### EXERCISE BRIEF
Return the entire listing, character for character.

### DATA PROVIDED
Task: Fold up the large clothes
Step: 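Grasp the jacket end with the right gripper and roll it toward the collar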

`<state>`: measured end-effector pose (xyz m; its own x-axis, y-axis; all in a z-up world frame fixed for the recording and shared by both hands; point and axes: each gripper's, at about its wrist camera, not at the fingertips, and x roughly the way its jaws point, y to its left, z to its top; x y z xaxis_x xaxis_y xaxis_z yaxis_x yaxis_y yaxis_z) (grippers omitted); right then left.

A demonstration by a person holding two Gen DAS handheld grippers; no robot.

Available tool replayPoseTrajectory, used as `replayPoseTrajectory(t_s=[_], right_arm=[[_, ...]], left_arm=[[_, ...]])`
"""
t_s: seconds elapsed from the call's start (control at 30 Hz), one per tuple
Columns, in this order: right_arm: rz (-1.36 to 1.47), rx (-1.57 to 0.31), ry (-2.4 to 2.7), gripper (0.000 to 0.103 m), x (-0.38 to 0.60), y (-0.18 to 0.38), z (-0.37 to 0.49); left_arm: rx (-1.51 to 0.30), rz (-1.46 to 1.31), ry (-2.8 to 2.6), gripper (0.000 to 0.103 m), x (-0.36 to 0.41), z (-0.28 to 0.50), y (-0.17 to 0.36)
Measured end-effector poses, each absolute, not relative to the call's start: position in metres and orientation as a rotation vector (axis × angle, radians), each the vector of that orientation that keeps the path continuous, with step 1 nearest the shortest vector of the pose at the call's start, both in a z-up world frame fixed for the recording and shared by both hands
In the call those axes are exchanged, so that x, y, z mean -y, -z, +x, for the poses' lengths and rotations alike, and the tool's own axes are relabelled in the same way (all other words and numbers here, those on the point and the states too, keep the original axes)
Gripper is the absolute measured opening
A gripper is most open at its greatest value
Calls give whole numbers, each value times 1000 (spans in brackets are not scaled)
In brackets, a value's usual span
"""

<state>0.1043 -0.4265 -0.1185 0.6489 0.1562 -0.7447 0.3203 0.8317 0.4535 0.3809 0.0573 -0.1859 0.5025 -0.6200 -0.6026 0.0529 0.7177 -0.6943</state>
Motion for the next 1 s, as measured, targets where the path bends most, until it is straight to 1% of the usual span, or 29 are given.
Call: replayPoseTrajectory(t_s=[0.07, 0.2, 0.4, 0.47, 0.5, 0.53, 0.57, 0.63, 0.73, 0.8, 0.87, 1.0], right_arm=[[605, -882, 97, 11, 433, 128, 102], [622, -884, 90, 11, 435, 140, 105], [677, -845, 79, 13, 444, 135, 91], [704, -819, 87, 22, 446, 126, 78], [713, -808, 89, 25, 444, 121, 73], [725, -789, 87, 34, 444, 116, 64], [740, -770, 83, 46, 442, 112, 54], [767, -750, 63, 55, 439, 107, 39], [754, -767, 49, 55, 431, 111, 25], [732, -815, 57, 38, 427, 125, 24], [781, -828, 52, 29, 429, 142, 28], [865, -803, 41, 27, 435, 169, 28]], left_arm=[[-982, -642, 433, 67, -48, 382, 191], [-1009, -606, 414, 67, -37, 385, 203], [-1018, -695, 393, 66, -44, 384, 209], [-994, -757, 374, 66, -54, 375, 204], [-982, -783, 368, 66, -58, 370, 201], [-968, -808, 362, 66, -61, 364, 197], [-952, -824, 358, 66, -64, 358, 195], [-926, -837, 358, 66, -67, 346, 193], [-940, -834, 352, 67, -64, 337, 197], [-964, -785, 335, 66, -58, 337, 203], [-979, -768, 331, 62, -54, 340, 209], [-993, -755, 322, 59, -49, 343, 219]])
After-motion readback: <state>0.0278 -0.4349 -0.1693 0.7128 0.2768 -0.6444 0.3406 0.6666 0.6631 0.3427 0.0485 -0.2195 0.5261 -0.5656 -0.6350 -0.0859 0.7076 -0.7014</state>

### RESPONSE BELOW
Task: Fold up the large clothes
Step: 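Grasp the jacket end with the right gripper and roll it toward the collar
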
`<state>`: measured end-effector pose (xyz m; its own x-axis, y-axis; all in a z-up world frame fixed for the recording and shared by both hands; point and axes: each gripper's, at about its wrist camera, not at the fingertips, and x roughly the way its jaws point, y to its left, z to its top; x y z xaxis_x xaxis_y xaxis_z yaxis_x yaxis_y yaxis_z) (grippers omitted); right then left.

A demonstration by a person holding two Gen DAS handheld grippers; no robot.

Available tool replayPoseTrajectory, used as `replayPoseTrajectory(t_s=[_], right_arm=[[_, ...]], left_arm=[[_, ...]])`
"""
t_s: seconds elapsed from the call's start (control at 30 Hz), one per tuple
Columns, in this order: right_arm: rz (-1.36 to 1.47), rx (-1.57 to 0.31), ry (-2.4 to 2.7), gripper (0.000 to 0.103 m), x (-0.38 to 0.60), y (-0.18 to 0.38), z (-0.37 to 0.49); left_arm: rx (-1.51 to 0.30), rz (-1.46 to 1.31), ry (-2.8 to 2.6), gripper (0.000 to 0.103 m), x (-0.36 to 0.41), z (-0.28 to 0.50), y (-0.17 to 0.36)
Measured end-effector poses, each absolute, not relative to the call's start: position in metres and orientation as a rotation vector (axis × angle, radians), each the vector of that orientation that keeps the path continuous, with step 1 nearest the shortest vector of the pose at the call's start, both in a z-up world frame fixed for the recording and shared by both hands
In the call those axes are exchanged, so that x, y, z mean -y, -z, +x, for the poses' lengths and rotations alike, and the tool's own axes are relabelled in the same way (all other words and numbers here, those on the point and the states too, keep the original axes)
Gripper is the absolute measured opening
A gripper is most open at its greatest value
Calls give whole numbers, each value times 1000 (spans in brackets are not scaled)
In brackets, a value's usual span
"""

<state>0.1043 -0.4265 -0.1185 0.6489 0.1562 -0.7447 0.3203 0.8317 0.4535 0.3809 0.0573 -0.1859 0.5025 -0.6200 -0.6026 0.0529 0.7177 -0.6943</state>
Motion for the next 1 s, as measured, targets where the path bends most, until it is straight to 1% of the usual span, or 29 are given.
Call: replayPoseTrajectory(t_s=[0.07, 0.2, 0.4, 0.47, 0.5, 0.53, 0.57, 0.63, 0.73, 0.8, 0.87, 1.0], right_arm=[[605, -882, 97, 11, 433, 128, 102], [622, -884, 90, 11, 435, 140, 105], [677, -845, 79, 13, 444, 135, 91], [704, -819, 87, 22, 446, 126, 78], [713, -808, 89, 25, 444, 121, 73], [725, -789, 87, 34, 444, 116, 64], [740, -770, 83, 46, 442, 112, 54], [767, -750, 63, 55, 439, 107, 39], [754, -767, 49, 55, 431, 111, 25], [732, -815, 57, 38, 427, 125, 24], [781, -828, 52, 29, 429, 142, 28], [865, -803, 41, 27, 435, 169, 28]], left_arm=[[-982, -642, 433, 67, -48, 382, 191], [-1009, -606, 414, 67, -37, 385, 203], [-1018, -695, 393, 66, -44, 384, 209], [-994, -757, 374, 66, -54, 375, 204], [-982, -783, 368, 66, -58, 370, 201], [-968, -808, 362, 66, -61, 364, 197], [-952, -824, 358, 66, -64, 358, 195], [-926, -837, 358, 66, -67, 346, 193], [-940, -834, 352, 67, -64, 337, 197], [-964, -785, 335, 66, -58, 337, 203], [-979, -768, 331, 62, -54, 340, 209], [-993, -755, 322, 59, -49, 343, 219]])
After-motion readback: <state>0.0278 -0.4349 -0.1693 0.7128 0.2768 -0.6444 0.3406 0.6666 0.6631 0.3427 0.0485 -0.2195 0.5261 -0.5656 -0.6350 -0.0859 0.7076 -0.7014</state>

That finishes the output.